### HOW TO COMPLETE THIS TASK
Work out how many lines of the material below contain the word "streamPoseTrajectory", then write that number alone.

### PROVIDED MATERIAL
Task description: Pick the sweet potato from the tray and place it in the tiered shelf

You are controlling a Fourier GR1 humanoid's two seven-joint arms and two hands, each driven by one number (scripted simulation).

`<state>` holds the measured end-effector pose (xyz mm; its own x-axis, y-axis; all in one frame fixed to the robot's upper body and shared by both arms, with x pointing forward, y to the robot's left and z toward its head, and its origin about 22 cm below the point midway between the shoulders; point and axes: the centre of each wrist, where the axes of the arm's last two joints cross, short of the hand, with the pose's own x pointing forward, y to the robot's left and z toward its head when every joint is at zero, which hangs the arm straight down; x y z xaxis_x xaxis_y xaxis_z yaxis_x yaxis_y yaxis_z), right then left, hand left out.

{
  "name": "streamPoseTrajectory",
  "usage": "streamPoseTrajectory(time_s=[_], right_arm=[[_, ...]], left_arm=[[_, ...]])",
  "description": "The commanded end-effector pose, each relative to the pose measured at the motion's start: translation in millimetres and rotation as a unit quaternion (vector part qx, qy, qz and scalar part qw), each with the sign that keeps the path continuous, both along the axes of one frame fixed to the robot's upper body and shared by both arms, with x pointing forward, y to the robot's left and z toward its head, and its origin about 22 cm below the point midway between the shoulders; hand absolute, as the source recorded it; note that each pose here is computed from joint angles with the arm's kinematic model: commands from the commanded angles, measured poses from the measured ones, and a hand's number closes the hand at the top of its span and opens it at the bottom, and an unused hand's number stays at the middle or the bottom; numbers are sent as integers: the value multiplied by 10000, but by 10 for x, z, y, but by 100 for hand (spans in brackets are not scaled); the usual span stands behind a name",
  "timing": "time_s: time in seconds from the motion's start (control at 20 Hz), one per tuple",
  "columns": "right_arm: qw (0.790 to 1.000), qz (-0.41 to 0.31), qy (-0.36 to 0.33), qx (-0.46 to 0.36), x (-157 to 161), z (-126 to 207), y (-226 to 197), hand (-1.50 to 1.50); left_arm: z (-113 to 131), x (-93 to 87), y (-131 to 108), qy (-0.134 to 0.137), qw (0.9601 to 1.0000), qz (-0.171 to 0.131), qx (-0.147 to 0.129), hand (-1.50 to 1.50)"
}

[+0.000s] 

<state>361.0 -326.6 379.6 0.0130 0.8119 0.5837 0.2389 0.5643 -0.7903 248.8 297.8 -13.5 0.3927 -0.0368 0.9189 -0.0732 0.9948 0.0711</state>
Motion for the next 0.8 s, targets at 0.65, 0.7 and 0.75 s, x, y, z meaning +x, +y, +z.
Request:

### RESULT BELOW
2